The organizers of a tennis tournament needed money. They approached the CEO of a big company and asked him to sponsor the tournament.

“How much?” asked the CEO.

“One million,” said the organizer.

“That is too much money,” said the CEO.

“Not if you consider the fact that you personally can play one match, sit at the honorary stand next to a member of the presidential family and be the one that hands over the prize,” said the organizer.

“Where do I sign?” said the CEO.

That’s the power of incentives, you see. People do what they perceive as in their best interest and are biased by incentives.

Look at the brokerage business. Stock brokers have a strong incentive to get us to trade. They advise us what to buy and sell.
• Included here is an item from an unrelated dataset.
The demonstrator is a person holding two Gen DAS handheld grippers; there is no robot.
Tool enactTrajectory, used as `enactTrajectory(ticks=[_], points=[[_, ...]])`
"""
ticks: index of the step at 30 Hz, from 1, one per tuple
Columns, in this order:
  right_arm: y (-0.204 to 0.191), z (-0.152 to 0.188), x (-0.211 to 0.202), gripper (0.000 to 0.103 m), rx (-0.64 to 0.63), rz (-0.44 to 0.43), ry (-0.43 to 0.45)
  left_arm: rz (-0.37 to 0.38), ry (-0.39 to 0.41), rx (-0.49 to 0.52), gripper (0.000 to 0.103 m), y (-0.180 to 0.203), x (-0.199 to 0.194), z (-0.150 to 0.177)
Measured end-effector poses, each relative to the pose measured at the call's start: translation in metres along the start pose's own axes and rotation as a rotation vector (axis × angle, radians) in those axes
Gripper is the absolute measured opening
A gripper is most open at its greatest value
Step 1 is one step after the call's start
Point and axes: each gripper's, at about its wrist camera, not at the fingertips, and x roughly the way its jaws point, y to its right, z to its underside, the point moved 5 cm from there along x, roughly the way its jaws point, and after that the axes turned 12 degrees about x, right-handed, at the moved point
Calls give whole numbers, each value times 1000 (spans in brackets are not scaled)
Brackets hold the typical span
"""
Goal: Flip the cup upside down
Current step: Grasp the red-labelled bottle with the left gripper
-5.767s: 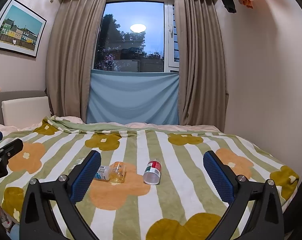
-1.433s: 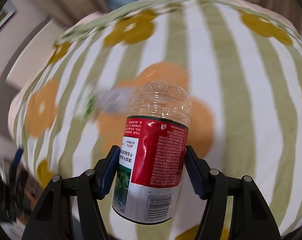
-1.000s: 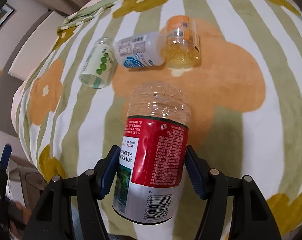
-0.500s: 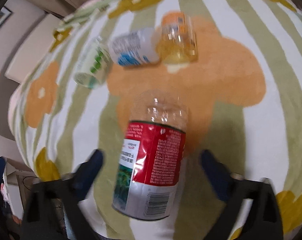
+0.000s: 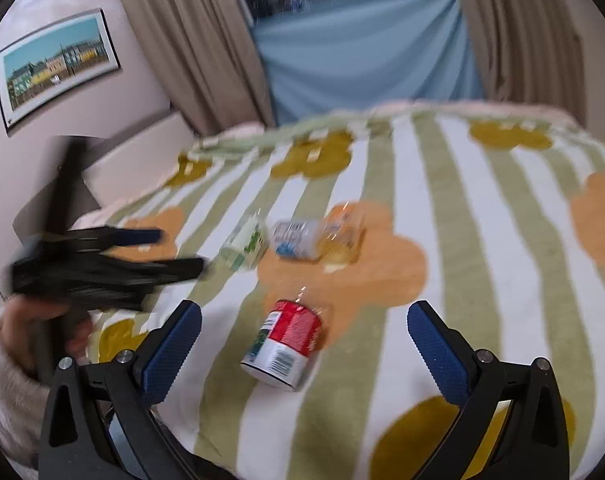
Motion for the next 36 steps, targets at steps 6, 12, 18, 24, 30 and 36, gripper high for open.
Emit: enactTrajectory(ticks=[6, 12, 18, 24, 30, 36], points=[[21, 17, -39, 103, -16, 22, 94, 209, -340, -94, 103, 27, 84, -1], [47, 36, -50, 103, -3, 84, 104, 170, -470, -155, 103, 24, 117, 0], [68, 48, -41, 103, 74, 82, 81, 184, -537, -195, 88, 33, 139, 9], [78, 49, -37, 103, 98, 76, 74, 184, -538, -197, 74, 44, 152, 5], [82, 48, -36, 103, 116, 72, 75, 212, -543, -215, 61, 49, 161, 10], [79, 44, -33, 103, 123, 70, 67, 239, -481, -196, 61, 38, 146, 10]])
Volume creates commissions. Investment bankers encourage overpriced acquisitions to generate fees. Investment bankers have every incentive to get initial public offerings (IPO) deals done, regardless of the company’s quality. Their compensation is tied to the revenues the deal brings in. Analysts are rewarded for helping sell the IPO. Brokers want to move the stock.

What did Groucho Marx say? “I made a killing on Wall Street a few years ago…I shot my broker.”

Similarly, in the medical field, some psychologists ensure themselves future income by telling their patients that another visit is required. And they don’t talk about the limits of their knowledge. Their careers are at stake. As American actor Walther Matthau said, “My doctor gave me six months to live. When I told him I couldn’t pay the bill, he gave me six more months.”